Schinner resta tout interloqué.

– L'émeute parle la même langue partout, dit le profond politique Mistigris.

– Enfin, reprit Schinner, quand je suis au Palais de l'endroit, et en présence des magistrats du pays, j'apprends que le damné corsaire est mort empoisonné par Zéna. J'aurais bien voulu pouvoir changer de linge. Parole d'honneur, je ne savais rien de ce mélodrame. Il paraît que la Grecque mêlait de l'opium (il y a tant de coquelicots par là, comme dit monsieur!) au grog du pirate afin de voler un petit instant de liberté pour se promener, et, la veille, cette malheureuse femme s'était trompée de dose. L'immense fortune du damné pirate causait tout le malheur de ma Zéna; mais elle expliqua si naïvement les choses, que moi, d'abord, sur la déclaration de la vieille, je fus mis hors de cause avec une injonction du maire et du commissaire de police autrichien d'aller à Rome. Zéna, qui laissa prendre une grande partie des richesses de l'Uscoque aux héritiers et à la justice, en fut quitte, m'a-t-on dit, pour deux ans de réclusion dans un couvent où elle est encore. J'irai faire son portrait, car dans quelques années tout sera bien oublié. Voilà les sottises qu'on commet à dix-huit ans.

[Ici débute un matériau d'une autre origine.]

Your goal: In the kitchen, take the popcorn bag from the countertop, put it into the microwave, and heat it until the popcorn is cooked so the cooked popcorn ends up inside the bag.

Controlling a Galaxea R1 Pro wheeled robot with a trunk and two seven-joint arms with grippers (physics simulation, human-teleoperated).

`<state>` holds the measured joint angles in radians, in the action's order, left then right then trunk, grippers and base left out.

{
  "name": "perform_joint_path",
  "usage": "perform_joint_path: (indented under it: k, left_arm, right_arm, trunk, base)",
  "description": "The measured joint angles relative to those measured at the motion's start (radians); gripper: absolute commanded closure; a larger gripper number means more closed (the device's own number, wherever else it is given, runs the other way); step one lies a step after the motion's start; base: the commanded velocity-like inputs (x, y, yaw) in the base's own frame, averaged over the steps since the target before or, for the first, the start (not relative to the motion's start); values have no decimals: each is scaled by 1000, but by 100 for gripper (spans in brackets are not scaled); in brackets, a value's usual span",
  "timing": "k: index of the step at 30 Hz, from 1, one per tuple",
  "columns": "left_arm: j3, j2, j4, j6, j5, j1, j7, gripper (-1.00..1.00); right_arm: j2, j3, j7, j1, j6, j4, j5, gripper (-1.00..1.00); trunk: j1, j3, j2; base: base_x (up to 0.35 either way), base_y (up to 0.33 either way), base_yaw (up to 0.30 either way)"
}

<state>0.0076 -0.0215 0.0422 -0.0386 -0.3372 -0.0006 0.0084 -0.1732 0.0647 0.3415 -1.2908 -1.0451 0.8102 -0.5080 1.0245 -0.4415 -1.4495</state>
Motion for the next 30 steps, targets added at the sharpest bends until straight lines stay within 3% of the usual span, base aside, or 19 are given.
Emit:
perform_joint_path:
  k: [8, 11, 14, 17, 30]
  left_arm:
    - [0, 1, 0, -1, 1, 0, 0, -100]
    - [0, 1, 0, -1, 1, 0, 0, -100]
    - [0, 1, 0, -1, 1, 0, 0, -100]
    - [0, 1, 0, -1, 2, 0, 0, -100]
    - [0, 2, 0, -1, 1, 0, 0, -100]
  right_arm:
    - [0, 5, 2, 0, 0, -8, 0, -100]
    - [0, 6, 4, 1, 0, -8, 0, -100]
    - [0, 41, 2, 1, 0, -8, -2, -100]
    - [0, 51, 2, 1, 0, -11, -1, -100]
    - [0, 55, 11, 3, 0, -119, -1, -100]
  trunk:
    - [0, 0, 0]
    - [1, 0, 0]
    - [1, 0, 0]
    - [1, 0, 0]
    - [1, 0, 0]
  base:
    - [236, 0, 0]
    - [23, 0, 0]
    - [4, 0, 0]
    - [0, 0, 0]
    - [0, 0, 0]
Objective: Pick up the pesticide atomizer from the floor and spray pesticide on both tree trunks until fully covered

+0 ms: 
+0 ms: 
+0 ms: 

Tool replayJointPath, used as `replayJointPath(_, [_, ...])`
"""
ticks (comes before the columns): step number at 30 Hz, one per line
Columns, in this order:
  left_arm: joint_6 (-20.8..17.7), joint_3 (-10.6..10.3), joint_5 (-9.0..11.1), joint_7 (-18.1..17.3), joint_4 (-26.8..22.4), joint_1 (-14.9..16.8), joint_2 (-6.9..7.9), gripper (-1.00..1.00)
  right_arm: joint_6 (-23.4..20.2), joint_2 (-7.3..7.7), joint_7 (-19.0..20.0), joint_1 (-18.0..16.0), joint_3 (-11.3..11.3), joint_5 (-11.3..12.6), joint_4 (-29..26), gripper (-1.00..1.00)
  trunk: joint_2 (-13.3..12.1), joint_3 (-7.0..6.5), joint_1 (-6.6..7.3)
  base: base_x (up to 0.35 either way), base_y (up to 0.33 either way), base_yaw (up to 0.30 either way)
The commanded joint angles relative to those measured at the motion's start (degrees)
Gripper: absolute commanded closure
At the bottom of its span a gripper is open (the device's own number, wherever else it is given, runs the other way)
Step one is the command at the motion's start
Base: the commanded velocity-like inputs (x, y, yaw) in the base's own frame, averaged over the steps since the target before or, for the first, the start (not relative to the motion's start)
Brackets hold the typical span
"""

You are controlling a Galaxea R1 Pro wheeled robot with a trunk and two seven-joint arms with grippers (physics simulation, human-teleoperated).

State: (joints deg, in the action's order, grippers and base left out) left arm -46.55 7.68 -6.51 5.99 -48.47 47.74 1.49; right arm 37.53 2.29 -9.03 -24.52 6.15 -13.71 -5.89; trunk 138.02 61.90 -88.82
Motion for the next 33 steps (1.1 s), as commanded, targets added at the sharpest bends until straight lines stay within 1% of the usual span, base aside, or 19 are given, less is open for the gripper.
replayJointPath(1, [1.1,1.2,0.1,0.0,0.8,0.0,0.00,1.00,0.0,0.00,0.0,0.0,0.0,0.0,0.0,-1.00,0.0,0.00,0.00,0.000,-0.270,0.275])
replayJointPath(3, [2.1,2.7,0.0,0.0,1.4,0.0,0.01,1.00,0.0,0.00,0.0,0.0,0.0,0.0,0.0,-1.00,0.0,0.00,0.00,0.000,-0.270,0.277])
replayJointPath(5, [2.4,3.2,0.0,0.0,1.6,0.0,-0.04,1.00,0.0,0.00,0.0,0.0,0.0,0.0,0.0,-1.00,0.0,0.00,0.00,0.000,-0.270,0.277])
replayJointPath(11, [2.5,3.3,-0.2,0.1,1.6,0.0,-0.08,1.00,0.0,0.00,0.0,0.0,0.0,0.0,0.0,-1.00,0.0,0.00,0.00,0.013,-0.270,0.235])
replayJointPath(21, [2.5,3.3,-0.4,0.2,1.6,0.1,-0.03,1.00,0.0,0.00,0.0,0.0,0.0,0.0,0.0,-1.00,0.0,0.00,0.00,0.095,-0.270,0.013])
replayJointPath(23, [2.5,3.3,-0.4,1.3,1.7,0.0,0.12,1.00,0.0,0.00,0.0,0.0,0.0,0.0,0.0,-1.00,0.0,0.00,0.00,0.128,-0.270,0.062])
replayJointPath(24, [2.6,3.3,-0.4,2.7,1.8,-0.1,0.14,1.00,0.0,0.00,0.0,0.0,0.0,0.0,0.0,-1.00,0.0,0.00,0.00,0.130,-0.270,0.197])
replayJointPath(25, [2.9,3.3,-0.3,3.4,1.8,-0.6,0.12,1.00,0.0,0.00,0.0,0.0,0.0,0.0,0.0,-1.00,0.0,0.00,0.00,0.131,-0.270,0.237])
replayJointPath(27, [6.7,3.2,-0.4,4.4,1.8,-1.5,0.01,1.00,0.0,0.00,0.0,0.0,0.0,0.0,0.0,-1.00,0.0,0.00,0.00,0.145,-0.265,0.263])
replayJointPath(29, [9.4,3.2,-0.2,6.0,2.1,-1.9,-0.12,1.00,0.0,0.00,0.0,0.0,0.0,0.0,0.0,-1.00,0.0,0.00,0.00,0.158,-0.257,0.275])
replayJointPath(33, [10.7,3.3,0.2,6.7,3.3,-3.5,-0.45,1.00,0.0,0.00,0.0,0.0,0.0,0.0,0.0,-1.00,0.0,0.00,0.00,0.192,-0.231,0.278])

– Et vous m'avez laissé sans un sou dans la locanda à Venise, dit Mistigris. Je suis allé de Venise à Rome vous retrouver en brossant des portraits à cinq francs pièce, qu'on ne me payait pas; mais c'est mon plus beau temps! le bonheur, comme on dit, n'habite pas sous des nombrils dorés.

– Vous figurez-vous les réflexions qui me prenaient à la gorge dans une prison dalmate, jeté là sans protection, ayant à répondre à des Autrichiens de Dalmatie, et menacé de perdre la tête pour m'être promené deux fois avec une femme entêtée à garder sa portière. Voilà du guignon! s'écria Schinner.

– Comment, dit naïvement Oscar, ça vous est arrivé?

– Pourquoi ce ne serait-il pas arrivé à monsieur, puisque c'était arrivé déjà une fois pendant l'occupation française en Illyrie à l'un de nos plus beaux officiers d'artillerie? dit finement le comte.

– Et vous avez cru l'artilleur? dit finement Mistigris au comte.

– Et c'est tout? demanda Oscar.

– Eh bien! dit Mistigris, il ne peut pas vous dire qu'on lui a coupé la tête. Plus on est debout, plus on rit.

– Monsieur, y a-t-il des fermes dans ce pays-là? demanda le père Léger. Comment y cultive-t-on?

– On cultive le marasquin, dit Mistigris, une plante qui vient à hauteur de bouche, et qui produit la liqueur de ce nom.

– Ah! dit le père Léger.

– Je ne suis resté que trois jours en ville et quinze jours en prison, je n'ai rien vu, pas même les champs où se récolte le marasquin, répondit Schinner.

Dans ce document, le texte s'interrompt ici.